◆ **WORK TO COMPLETE**
Once you reach the line that holds "Here a camera" in the listing below, output it and every line after it through the line that holds "Give the outline of every instance of the wooden", word for word.

◆ **PROVIDED DATA**
........
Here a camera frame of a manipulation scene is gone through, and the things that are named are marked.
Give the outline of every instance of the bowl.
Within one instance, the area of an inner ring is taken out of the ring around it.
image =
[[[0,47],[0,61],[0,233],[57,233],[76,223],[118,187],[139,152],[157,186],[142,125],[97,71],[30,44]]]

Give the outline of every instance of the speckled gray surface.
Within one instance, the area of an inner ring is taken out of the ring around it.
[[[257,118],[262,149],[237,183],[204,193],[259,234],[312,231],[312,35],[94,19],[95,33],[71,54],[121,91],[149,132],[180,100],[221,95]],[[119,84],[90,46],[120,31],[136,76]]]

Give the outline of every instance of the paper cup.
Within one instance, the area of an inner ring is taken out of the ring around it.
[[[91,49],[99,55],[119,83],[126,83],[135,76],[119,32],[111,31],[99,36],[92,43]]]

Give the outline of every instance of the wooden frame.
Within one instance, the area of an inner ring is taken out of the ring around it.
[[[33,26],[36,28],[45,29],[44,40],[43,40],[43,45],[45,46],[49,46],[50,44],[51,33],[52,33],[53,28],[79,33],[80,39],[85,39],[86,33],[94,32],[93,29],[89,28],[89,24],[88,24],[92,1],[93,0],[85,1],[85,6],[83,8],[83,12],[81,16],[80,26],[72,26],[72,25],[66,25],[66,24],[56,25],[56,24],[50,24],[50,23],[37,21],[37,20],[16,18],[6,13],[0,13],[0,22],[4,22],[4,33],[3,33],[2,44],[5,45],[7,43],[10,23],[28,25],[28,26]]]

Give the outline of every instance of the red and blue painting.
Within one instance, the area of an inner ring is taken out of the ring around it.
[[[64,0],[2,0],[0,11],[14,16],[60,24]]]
........
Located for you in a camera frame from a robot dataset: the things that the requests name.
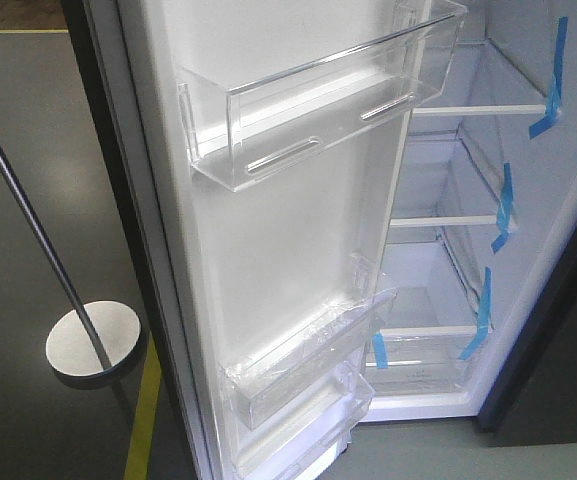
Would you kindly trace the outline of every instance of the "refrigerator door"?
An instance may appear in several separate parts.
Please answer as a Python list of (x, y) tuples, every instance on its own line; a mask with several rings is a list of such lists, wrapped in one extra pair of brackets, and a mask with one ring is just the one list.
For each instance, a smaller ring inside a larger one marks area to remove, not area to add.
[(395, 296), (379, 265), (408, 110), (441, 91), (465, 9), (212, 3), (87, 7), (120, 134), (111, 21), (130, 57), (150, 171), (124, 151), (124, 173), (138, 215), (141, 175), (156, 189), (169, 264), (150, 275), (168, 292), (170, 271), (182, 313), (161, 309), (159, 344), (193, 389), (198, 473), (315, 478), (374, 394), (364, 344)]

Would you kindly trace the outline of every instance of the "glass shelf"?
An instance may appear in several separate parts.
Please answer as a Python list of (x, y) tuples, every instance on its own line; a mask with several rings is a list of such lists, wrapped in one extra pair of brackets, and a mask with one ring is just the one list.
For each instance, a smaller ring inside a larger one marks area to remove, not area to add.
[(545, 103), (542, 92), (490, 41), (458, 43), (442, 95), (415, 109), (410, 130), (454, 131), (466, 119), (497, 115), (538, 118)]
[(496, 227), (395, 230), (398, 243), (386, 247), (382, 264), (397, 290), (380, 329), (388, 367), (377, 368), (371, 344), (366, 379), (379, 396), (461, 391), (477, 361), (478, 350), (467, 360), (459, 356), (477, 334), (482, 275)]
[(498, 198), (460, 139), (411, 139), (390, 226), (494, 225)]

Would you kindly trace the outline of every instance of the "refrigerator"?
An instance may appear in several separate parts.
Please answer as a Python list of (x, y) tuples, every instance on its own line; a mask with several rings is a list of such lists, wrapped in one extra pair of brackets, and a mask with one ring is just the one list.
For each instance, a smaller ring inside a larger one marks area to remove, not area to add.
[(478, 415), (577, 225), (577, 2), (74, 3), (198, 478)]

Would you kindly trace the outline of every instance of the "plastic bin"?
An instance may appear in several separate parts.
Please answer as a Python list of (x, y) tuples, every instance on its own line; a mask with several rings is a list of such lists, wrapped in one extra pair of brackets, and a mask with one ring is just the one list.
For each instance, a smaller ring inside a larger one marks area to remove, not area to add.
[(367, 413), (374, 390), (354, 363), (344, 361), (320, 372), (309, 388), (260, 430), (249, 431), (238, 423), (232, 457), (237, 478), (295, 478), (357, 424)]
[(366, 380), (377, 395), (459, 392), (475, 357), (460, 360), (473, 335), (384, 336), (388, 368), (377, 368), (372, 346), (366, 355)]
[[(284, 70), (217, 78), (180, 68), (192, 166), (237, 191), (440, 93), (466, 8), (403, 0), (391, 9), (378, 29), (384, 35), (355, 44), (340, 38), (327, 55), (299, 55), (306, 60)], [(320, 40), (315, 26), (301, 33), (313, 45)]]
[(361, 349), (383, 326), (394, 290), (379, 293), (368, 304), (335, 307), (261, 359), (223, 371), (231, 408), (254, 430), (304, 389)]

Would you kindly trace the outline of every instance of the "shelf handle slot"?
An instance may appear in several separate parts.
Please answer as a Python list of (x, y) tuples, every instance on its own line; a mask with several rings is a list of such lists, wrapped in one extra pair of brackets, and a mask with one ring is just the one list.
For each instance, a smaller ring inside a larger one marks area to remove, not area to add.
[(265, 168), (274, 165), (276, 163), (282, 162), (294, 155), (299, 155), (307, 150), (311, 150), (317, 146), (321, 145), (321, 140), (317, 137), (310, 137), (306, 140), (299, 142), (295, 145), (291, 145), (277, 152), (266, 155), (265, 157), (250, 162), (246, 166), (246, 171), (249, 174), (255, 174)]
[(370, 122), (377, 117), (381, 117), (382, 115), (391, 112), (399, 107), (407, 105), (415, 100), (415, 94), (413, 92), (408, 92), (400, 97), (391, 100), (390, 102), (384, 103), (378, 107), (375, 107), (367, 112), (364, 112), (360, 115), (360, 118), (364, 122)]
........
◆ **OUTPUT BELOW**
Here a camera frame of a manipulation scene is gone through, and the things that are named are marked.
Give the outline of every instance of the bowl.
Within one instance, the area of an inner ring is taken out of the ring around it.
image =
[[[0,47],[0,61],[0,233],[57,233],[76,223],[118,187],[139,152],[157,186],[142,125],[97,71],[30,44]]]

Give the outline of every instance of the speckled gray surface.
Within one instance, the area of an inner ring is taken out of the ring around it.
[[[257,118],[262,149],[237,183],[204,193],[259,234],[312,231],[312,35],[94,19],[95,33],[71,54],[121,91],[149,132],[180,100],[221,95]],[[119,84],[90,46],[120,31],[136,76]]]

Give the outline of every instance of the paper cup.
Within one instance, the area of an inner ring is taken out of the ring around it.
[[[91,49],[99,55],[119,83],[126,83],[135,76],[119,32],[111,31],[99,36],[92,43]]]

Give the outline of every instance of the wooden frame.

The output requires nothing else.